## [Aim of the exercise]
Copy, in full, each line of the material that holds the word "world".

======== Information supplied

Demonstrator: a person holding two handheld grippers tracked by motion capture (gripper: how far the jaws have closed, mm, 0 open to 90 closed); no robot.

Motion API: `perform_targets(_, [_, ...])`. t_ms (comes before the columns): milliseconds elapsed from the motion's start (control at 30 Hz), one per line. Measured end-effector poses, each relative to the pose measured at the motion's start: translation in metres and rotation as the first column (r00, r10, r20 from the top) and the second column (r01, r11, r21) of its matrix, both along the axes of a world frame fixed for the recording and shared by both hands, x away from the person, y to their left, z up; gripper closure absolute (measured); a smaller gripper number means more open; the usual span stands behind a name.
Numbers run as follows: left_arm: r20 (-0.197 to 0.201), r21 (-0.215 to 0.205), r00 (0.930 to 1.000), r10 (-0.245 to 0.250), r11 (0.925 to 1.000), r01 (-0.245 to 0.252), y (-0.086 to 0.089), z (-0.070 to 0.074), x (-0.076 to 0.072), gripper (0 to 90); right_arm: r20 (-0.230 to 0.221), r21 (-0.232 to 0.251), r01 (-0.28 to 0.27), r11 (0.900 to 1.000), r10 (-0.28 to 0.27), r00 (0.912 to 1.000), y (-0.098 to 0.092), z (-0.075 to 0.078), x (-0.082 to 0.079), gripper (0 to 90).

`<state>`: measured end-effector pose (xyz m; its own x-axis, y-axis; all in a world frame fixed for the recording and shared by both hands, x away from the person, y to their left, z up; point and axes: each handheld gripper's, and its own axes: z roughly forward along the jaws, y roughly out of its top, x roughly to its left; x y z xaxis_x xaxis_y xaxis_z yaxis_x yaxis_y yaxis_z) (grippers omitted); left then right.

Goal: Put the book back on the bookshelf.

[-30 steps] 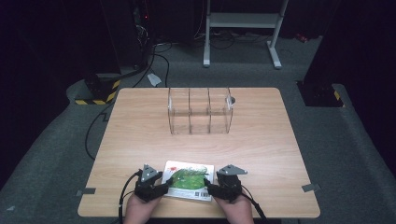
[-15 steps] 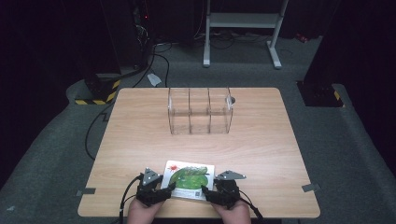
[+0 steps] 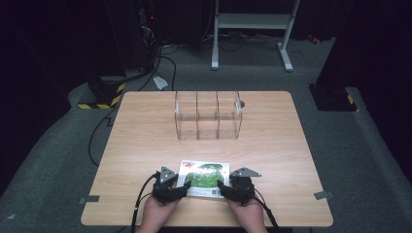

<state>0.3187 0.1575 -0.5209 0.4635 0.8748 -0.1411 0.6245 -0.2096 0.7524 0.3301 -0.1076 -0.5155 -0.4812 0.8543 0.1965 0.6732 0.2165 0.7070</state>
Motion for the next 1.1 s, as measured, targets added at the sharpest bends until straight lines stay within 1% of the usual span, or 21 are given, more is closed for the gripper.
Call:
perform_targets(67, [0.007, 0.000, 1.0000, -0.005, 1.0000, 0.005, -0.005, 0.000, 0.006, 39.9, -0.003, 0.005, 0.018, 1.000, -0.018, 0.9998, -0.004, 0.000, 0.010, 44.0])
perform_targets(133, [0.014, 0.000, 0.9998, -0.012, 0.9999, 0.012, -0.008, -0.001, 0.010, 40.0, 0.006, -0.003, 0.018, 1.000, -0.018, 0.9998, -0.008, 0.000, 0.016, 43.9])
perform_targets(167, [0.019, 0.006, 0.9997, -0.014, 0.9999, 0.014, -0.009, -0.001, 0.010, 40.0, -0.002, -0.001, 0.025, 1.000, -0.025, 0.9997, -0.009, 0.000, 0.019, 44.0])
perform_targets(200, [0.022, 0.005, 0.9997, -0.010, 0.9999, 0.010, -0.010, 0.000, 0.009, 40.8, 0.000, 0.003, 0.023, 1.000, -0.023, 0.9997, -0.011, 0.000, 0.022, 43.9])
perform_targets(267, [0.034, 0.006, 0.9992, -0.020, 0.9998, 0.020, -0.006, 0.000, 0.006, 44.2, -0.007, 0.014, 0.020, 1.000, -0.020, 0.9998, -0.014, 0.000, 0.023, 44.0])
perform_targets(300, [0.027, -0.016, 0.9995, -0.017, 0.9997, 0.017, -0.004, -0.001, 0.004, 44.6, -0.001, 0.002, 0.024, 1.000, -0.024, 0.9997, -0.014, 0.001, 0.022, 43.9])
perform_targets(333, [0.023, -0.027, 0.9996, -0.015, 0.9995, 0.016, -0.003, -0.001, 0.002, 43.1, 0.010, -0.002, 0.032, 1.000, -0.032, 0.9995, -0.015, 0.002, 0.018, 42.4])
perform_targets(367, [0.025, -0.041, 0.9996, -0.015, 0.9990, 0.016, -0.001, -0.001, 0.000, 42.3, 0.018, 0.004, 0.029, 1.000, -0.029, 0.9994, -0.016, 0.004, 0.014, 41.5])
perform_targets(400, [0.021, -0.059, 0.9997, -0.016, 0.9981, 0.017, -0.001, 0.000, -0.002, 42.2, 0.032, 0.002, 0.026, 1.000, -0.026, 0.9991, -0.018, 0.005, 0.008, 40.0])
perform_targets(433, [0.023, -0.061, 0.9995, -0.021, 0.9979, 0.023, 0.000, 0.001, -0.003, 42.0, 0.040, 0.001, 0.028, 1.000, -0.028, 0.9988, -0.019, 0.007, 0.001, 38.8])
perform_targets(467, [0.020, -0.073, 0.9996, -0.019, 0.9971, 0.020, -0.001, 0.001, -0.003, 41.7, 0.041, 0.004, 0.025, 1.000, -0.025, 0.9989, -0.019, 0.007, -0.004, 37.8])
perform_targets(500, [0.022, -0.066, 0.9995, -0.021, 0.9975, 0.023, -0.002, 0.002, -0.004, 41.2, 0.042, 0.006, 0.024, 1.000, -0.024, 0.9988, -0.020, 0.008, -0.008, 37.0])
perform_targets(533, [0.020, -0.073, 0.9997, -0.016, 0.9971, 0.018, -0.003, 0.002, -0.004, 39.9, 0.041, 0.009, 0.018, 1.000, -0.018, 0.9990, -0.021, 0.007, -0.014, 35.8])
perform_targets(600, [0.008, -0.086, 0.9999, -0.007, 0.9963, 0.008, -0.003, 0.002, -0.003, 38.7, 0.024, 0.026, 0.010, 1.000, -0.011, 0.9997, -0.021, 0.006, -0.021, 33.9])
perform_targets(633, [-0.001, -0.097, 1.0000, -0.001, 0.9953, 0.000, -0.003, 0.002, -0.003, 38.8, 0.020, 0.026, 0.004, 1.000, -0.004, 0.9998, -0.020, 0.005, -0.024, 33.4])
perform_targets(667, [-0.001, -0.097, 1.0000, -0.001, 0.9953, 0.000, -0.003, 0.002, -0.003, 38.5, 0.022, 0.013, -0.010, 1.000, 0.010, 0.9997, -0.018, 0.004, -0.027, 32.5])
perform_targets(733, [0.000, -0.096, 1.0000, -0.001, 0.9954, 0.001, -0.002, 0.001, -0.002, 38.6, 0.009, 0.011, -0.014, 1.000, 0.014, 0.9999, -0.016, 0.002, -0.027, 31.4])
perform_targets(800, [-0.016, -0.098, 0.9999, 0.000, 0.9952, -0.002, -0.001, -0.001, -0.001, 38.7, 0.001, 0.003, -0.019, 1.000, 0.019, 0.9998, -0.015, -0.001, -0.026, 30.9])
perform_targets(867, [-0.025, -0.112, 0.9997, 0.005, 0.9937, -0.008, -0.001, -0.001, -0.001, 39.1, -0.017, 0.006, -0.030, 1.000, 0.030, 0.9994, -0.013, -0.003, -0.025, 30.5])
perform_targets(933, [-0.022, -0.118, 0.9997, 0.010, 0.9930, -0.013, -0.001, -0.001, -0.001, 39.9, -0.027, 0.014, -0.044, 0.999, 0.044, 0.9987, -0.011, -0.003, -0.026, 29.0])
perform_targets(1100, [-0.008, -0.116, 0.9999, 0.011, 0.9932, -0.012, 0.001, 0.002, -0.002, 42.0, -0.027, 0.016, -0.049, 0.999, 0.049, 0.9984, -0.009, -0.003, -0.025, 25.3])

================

## [Your solution]
Motion API: `perform_targets(_, [_, ...])`. t_ms (comes before the columns): milliseconds elapsed from the motion's start (control at 30 Hz), one per line. Measured end-effector poses, each relative to the pose measured at the motion's start: translation in metres and rotation as the first column (r00, r10, r20 from the top) and the second column (r01, r11, r21) of its matrix, both along the axes of a world frame fixed for the recording and shared by both hands, x away from the person, y to their left, z up; gripper closure absolute (measured); a smaller gripper number means more open; the usual span stands behind a name.
`<state>`: measured end-effector pose (xyz m; its own x-axis, y-axis; all in a world frame fixed for the recording and shared by both hands, x away from the person, y to their left, z up; point and axes: each handheld gripper's, and its own axes: z roughly forward along the jaws, y roughly out of its top, x roughly to its left; x y z xaxis_x xaxis_y xaxis_z yaxis_x yaxis_y yaxis_z) (grippers omitted); left then right.

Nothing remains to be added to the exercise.